A congenital disorder (or disease) is a defect existing at birth. Of these disorders, those characterized by structural deformities of the body are known as "congenital anomalies" and involve either physical damage to a developing fetus, or genetic mutations in the development of said fetus.
Reasons for the occurrence of congenital anomalies may include the inheritance of damaged or abnormal genes from either of the parents, or a newly occurring mutation in a germ cell that the fetus gave rise to.

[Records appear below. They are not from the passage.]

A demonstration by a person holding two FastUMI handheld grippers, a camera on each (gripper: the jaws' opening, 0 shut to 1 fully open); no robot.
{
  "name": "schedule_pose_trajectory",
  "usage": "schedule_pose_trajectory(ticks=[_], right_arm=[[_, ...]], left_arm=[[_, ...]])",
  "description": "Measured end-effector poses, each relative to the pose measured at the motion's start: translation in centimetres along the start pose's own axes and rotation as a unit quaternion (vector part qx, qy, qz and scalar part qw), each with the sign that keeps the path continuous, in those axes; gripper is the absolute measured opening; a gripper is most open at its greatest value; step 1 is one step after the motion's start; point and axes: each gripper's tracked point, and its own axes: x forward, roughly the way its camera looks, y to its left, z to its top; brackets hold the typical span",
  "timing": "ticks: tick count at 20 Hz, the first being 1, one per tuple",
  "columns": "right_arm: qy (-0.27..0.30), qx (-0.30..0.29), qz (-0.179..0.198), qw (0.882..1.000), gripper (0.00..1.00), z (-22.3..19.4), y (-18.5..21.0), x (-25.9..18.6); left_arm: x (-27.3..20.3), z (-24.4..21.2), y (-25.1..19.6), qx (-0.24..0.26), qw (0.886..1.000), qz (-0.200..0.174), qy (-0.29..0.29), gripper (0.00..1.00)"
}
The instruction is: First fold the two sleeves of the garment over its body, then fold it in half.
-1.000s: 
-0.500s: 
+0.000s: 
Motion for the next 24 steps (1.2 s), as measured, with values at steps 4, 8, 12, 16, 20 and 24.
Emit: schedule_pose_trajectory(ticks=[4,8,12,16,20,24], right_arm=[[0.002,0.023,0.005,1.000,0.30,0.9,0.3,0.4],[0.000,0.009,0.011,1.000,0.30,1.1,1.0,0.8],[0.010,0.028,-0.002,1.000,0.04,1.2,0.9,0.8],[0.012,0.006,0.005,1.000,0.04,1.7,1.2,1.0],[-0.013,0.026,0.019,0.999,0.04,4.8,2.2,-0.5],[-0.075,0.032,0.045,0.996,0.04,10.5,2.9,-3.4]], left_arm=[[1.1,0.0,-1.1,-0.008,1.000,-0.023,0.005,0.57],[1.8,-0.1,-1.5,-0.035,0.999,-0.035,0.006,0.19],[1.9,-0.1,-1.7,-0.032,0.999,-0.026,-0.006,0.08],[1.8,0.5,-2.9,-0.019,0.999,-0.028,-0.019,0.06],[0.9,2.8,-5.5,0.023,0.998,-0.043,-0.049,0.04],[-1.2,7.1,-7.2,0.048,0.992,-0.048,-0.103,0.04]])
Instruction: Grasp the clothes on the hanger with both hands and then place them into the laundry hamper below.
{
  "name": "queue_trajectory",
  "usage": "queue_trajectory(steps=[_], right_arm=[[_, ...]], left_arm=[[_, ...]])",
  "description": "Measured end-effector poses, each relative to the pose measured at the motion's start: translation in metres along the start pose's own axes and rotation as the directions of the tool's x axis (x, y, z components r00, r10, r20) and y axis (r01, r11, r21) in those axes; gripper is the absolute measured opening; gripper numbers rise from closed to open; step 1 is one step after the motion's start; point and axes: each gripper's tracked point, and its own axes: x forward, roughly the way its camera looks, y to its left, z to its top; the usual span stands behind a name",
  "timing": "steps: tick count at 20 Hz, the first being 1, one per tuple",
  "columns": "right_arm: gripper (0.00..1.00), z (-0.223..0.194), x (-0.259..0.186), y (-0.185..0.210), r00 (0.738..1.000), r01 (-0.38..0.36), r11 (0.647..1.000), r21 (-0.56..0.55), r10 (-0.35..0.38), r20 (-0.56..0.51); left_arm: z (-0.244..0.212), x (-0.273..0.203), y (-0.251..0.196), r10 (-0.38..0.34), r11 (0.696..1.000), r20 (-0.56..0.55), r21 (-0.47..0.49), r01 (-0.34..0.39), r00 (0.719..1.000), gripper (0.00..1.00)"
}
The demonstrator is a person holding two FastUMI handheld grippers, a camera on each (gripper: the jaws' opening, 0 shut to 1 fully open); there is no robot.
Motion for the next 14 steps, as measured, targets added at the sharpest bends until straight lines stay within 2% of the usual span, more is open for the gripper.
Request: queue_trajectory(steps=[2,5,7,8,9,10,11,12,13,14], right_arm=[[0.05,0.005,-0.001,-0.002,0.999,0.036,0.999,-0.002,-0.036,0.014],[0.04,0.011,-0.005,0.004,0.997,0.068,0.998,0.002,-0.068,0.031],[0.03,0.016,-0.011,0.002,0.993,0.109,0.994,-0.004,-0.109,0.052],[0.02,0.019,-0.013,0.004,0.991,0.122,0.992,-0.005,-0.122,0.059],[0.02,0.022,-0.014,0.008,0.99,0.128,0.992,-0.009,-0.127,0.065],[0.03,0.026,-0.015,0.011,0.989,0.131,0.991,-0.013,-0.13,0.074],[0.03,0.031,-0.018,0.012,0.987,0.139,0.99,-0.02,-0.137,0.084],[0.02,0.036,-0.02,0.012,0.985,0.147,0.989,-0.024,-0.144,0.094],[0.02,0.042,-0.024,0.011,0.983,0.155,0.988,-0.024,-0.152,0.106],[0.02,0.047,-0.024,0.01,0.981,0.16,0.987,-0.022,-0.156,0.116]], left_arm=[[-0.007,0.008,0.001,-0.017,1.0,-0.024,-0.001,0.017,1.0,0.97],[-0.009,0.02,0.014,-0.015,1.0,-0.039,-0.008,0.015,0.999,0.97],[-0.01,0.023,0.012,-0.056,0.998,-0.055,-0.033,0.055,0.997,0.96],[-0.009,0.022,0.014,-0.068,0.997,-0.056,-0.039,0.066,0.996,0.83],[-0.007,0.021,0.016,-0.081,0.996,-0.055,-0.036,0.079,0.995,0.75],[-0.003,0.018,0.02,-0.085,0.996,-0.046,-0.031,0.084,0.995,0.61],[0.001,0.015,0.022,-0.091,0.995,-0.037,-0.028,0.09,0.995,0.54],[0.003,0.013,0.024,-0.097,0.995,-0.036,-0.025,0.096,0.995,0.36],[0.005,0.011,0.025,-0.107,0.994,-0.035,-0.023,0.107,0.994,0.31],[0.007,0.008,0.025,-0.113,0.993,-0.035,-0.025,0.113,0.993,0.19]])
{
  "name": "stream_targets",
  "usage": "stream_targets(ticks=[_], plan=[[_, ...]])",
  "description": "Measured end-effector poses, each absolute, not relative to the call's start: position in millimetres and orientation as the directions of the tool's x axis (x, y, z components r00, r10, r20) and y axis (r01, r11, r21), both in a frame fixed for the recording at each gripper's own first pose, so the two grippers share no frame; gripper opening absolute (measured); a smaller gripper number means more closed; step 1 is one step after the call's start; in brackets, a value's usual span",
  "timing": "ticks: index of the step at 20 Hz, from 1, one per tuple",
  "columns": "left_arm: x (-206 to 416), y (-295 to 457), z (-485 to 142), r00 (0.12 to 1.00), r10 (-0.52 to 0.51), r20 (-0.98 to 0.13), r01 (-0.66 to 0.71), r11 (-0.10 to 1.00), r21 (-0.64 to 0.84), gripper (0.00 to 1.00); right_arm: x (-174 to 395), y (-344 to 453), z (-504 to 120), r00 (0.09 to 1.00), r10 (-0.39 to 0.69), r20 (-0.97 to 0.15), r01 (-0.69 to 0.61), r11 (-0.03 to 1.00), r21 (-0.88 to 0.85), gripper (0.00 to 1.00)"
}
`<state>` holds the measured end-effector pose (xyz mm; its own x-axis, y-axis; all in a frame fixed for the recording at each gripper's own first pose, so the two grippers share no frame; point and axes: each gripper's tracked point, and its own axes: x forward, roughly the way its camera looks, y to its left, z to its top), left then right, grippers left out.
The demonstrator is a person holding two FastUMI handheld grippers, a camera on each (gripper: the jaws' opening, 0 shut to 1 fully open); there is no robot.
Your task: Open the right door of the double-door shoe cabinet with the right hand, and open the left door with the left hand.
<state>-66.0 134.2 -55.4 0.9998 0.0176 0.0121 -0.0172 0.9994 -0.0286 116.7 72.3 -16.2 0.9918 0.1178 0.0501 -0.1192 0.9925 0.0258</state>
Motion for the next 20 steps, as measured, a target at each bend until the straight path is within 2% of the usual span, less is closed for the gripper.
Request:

If an egg is fertilized with sperm that has damaged DNA, there is a chance that the fetus will develop abnormally.
Genetic diseases come in several varieties: Single-defect, multi-defect, or chromosomal.
Single-defect diseases arise from inheriting two copies of a damaged respective gene, or one copy of a dominant gene.
Multi-defect diseases are the result of numerous damaged genes.
Chromosomal disorders occur in loss or duplication of larger parts of chromosomes, often affecting significant body parts.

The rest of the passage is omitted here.